The Wall Street Journal's Washington Wire blog reports today that the oil industry, including The American Petroleum Institute, the National Association of Manufacturers and the American Farm Bureau, is funding anti-climate bill rallies in towns across the country during Congress's August recess. The Senate is set to vote on the climate bill (ACES) next month. Among other things, the industry released fliers bearing messages like, "Climate change legislation being considered in Washington will cause high economic pain and produce little environmental gain."
Reuters reported yesterday that Yvo de Boer, the UN's top climate change official, released a statement conceding climate change mitigation and adaptation will come with a hefty price tag. In this respect the oil industry's claim is not completely false. What it does not consider, however, is the tremendous and overbearing future cost of ignoring the problem now.
De Boer estimates climate change mitigation such as capping greenhouse gas emissions and switching to clean energy, in addition to aiding developing nations as they adapt and react to floods, droughts and other natural disasters, could cost the world $300 billion per year from 2020 on. $300 billion is a lot of money in anyone's book, but in crafting legislation that estimate must be weighed against the cost of doing nothing at all.

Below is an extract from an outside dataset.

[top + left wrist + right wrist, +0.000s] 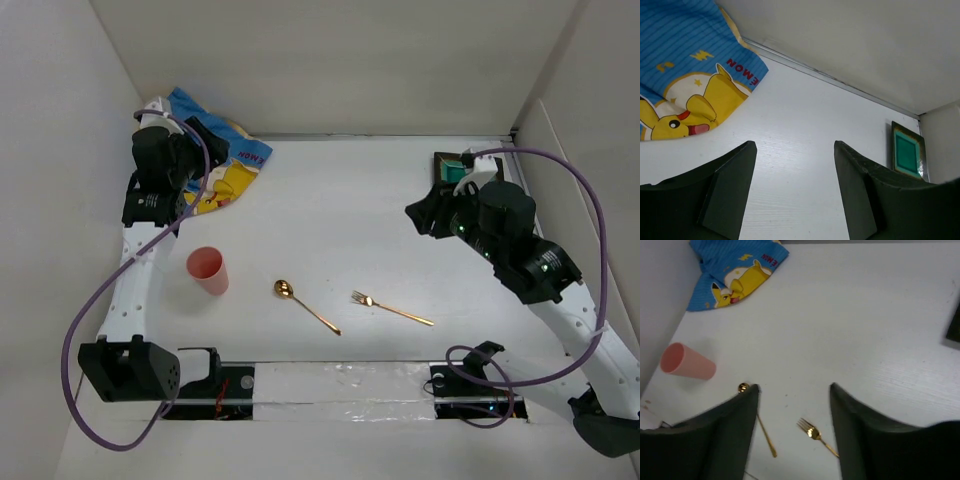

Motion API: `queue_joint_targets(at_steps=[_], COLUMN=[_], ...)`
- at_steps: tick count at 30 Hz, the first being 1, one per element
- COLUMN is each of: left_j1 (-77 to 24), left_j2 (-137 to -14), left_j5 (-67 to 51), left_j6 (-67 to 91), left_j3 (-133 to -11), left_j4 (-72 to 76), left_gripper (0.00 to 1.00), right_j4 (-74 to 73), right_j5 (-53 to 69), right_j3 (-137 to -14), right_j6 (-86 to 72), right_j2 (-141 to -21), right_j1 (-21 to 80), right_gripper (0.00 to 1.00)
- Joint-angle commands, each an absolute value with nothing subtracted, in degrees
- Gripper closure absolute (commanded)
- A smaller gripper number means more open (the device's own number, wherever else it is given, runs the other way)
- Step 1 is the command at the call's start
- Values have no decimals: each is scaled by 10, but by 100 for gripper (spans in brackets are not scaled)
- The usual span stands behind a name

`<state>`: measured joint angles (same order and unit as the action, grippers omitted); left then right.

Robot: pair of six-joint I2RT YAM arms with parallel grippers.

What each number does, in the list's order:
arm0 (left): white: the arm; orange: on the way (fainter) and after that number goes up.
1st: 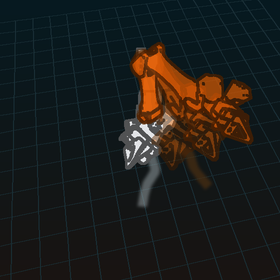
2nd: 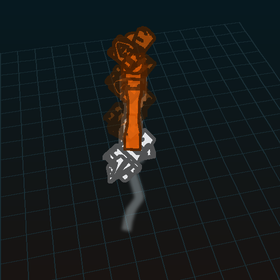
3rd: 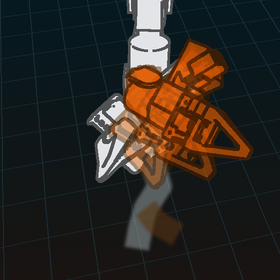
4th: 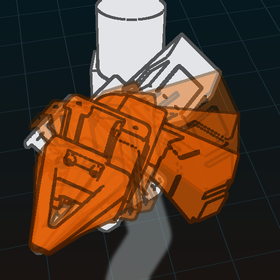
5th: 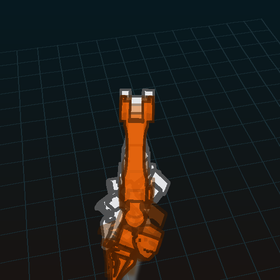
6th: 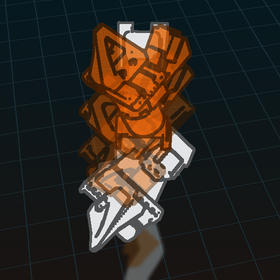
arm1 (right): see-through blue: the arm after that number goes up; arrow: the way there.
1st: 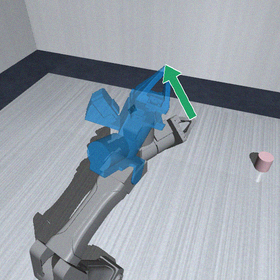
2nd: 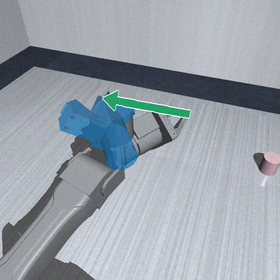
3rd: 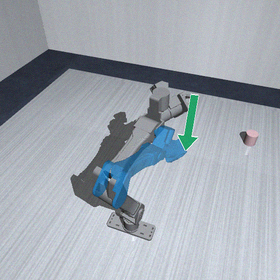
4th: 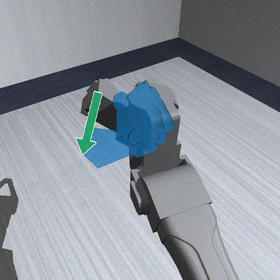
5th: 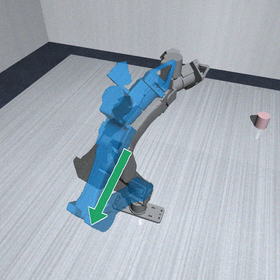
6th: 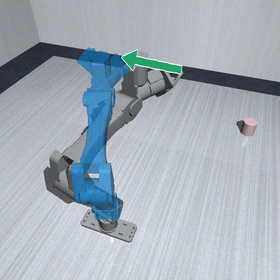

Last Sunday's New York Times ran a front page article linking climate change to national defense, describing what will likely be the counter argument by ACES supporters come September. Ignoring the cost of climate change today, the argument goes, will cost much more tomorrow in military effort and mitigation. Floods, droughts, mass migrations, pandemics and food shortages will increase in frequency and severity as the planet warms, and in responding to those disasters the developed world will be forced to spend money on climate change anyway. A huge geopolitical impact is inevitable, so we may as well face up to reality and get a head start by passing strong climate change legislation today.
The Times article ends with a bleak, but perhaps practical quote from General Anthony C. Zinni. "We will pay to reduce greenhouse gas emissions today," Zinni warns, "and we'll have to take an economic hit of some kind. Or we will pay the price later in military terms, and that will involve human lives."